_Work instruction_
Count the lines in the data below that include the word "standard", then state the total and nothing besides.

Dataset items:
****************************************

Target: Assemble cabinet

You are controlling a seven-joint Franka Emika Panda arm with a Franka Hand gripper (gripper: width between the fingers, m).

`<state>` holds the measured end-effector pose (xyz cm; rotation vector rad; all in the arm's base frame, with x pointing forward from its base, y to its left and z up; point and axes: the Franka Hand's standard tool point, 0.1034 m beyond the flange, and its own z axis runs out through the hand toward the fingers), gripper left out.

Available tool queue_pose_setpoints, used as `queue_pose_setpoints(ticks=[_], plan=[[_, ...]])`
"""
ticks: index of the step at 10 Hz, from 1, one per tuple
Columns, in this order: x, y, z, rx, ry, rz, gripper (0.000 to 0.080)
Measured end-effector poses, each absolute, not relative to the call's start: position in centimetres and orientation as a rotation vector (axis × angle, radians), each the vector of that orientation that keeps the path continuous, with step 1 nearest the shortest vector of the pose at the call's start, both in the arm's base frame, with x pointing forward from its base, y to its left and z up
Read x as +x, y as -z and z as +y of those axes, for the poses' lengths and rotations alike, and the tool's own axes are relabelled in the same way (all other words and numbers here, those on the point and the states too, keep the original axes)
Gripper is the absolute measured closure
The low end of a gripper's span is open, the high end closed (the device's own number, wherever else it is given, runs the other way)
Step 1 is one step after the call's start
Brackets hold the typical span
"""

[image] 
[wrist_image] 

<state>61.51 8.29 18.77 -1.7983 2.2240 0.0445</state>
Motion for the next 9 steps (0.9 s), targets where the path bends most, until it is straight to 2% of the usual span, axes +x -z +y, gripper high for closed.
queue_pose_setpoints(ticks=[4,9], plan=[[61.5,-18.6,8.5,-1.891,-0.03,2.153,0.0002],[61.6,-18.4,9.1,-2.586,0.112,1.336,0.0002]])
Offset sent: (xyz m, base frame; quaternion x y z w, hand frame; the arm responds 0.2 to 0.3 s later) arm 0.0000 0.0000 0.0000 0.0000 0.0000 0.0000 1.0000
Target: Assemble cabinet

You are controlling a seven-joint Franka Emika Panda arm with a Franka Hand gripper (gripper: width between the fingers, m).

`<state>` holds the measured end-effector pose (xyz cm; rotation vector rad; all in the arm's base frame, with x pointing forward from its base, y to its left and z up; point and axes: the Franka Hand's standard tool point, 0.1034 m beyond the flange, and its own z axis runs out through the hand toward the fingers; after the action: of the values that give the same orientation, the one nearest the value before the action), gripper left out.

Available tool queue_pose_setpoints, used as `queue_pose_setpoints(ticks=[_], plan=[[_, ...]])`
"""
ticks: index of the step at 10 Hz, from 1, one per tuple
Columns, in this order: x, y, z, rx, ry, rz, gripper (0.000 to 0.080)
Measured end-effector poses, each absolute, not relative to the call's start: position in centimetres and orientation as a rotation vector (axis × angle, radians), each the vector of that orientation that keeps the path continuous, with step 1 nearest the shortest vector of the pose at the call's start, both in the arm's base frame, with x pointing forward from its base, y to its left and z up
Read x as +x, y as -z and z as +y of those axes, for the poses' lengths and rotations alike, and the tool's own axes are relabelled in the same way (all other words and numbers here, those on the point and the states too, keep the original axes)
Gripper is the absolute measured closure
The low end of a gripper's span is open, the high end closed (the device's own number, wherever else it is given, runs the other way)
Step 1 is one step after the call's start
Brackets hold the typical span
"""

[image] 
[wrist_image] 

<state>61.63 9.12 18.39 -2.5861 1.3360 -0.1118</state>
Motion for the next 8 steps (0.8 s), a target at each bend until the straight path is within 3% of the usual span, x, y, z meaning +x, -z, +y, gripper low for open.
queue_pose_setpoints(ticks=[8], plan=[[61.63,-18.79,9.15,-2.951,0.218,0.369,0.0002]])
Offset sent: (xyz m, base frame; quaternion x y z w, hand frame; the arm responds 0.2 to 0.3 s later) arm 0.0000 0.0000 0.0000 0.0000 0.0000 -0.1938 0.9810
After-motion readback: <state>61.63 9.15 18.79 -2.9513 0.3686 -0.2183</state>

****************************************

_Task answer_
2